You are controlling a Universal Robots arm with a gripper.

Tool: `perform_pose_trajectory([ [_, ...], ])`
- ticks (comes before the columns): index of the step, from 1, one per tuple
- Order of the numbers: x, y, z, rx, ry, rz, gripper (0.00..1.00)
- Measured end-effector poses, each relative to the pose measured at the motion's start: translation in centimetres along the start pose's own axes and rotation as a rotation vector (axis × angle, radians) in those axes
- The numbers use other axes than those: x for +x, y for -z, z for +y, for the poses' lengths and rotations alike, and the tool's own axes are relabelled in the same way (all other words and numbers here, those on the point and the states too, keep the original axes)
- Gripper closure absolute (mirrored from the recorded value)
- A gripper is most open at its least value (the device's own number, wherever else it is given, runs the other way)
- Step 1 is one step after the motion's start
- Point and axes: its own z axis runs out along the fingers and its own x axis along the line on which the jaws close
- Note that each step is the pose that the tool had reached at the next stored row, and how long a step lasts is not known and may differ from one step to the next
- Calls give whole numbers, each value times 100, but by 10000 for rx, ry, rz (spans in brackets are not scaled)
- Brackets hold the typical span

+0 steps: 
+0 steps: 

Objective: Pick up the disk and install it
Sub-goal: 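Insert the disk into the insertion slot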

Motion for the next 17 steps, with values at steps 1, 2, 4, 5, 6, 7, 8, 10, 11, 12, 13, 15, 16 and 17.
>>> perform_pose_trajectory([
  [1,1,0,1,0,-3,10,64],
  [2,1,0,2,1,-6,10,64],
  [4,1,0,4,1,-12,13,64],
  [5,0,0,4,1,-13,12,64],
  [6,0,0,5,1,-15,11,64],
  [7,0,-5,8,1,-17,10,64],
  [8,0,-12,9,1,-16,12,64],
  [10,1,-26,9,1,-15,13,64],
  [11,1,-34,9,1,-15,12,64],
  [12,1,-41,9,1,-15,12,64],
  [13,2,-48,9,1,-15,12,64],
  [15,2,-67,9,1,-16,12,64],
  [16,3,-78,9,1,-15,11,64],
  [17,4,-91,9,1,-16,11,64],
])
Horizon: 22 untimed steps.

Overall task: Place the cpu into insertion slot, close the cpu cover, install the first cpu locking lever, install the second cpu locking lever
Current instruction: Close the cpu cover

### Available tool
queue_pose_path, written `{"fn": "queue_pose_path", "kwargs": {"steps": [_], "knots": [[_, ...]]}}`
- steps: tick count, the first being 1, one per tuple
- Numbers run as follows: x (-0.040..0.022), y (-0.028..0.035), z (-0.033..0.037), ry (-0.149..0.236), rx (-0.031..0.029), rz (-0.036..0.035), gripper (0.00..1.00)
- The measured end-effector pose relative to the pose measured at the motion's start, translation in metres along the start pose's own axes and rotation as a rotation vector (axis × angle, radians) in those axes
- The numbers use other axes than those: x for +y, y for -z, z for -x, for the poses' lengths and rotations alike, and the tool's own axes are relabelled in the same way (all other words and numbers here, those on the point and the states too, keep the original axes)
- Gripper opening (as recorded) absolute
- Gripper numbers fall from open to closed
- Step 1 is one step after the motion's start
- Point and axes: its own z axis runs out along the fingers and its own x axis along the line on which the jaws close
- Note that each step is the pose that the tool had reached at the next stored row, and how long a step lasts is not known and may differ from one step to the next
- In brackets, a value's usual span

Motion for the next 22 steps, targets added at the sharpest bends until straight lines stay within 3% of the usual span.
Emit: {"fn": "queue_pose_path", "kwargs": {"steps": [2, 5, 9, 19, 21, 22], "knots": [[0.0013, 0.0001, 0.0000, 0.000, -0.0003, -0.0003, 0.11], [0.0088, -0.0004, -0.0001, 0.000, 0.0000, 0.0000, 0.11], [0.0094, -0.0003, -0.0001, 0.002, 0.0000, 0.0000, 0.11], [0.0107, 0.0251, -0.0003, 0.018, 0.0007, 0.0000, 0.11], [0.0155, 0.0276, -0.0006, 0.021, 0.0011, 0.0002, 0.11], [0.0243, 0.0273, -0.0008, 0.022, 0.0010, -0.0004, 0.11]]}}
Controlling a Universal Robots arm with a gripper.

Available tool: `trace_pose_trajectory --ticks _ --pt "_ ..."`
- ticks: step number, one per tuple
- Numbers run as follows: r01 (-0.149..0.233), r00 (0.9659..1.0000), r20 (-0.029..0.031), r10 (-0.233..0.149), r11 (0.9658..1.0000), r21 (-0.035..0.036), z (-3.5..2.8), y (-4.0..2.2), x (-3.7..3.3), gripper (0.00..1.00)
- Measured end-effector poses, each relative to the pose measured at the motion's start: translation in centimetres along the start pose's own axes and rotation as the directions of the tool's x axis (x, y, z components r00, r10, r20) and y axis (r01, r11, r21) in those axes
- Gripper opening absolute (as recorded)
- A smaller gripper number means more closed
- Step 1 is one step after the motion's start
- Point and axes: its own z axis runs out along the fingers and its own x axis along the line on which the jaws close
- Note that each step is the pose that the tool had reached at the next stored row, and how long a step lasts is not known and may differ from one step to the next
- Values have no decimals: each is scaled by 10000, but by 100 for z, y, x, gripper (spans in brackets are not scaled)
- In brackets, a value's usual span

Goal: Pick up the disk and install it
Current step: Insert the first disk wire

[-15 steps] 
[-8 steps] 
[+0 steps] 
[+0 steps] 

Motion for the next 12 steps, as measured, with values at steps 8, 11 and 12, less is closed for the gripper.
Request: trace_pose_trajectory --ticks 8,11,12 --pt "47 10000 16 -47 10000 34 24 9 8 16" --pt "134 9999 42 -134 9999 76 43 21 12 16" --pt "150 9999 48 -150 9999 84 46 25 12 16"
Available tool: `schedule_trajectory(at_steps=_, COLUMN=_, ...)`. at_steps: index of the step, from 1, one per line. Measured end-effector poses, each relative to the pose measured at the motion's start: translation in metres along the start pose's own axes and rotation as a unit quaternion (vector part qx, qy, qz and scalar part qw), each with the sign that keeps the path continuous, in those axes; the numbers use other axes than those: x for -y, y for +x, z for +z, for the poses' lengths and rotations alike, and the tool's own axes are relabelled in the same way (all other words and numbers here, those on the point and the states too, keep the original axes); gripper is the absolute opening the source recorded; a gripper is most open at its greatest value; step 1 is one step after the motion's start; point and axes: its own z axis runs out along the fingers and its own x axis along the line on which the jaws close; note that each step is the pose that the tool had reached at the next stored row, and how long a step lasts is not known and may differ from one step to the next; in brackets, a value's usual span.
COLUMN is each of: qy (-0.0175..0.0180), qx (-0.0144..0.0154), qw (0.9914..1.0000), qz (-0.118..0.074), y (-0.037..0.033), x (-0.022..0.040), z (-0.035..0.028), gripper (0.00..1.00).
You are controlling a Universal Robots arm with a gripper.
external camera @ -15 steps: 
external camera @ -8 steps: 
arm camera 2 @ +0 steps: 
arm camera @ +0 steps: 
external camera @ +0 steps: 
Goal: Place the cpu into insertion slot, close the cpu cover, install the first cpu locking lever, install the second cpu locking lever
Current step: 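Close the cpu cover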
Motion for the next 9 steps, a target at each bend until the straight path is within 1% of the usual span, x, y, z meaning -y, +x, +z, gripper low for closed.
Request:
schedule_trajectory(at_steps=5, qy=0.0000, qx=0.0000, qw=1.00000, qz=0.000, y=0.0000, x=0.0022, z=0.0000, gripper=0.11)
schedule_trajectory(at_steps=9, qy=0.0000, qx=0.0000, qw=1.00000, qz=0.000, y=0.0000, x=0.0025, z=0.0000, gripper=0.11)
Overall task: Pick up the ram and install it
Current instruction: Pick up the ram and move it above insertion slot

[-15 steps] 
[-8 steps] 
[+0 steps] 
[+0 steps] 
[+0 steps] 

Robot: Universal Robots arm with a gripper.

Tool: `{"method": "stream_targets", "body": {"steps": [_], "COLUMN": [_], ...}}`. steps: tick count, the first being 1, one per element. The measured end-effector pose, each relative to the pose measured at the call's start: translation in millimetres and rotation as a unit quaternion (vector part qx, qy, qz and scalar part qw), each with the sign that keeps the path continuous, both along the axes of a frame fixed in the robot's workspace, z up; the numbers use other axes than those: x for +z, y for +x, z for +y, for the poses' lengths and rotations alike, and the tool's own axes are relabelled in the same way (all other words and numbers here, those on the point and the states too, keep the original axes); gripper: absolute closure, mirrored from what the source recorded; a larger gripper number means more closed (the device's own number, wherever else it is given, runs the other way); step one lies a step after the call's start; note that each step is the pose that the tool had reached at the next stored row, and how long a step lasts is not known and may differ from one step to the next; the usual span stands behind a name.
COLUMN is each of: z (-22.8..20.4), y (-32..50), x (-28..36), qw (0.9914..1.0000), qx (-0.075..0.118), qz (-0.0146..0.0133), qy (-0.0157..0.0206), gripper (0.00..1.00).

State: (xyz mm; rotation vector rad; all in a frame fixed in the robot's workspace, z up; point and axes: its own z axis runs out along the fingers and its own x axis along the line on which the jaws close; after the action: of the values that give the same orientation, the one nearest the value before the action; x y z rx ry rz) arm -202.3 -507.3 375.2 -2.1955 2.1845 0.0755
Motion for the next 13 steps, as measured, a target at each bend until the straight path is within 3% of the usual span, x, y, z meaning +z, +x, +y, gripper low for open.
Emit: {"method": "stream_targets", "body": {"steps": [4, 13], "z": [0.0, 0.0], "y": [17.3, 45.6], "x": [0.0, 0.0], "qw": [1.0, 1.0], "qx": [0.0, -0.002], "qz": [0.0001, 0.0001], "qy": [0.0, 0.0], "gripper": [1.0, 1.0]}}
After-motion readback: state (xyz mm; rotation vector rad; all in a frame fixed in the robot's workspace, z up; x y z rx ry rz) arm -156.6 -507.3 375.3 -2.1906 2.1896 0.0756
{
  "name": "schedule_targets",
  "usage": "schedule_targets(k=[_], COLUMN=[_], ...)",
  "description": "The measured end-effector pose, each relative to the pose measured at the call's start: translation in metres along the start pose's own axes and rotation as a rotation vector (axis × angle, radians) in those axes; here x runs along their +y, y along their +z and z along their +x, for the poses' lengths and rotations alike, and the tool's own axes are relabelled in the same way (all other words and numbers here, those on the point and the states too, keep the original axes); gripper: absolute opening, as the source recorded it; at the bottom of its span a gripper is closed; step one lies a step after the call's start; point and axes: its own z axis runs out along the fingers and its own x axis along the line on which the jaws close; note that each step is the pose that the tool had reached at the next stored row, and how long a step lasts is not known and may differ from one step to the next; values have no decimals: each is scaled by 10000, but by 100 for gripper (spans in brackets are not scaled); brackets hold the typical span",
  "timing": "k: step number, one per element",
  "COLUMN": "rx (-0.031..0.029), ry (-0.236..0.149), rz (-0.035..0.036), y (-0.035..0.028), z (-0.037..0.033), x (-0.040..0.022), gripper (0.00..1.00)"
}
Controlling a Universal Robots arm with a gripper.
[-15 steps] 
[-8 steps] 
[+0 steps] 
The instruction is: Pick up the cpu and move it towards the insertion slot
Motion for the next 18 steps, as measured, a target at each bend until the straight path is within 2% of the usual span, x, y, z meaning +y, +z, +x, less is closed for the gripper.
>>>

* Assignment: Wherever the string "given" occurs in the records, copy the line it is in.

* Output for this exercise:
- A gripper is most open at its least value (the device's own number, wherever else it is given, runs the other way)
Tool: `{"method": "stream_targets", "body": {"steps": [_], "COLUMN": [_], ...}}`. steps: tick count, the first being 1, one per element. The measured end-effector pose, each relative to the pose measured at the call's start: translation in millimetres and rotation as a unit quaternion (vector part qx, qy, qz and scalar part qw), each with the sign that keeps the path continuous, both along the axes of a frame fixed in the robot's workspace, z up; the numbers use other axes than those: x for +z, y for +x, z for +y, for the poses' lengths and rotations alike, and the tool's own axes are relabelled in the same way (all other words and numbers here, those on the point and the states too, keep the original axes); gripper: absolute closure, mirrored from what the source recorded; a larger gripper number means more closed (the device's own number, wherever else it is given, runs the other way); step one lies a step after the call's start; note that each step is the pose that the tool had reached at the next stored row, and how long a step lasts is not known and may differ from one step to the next; the usual span stands behind a name.

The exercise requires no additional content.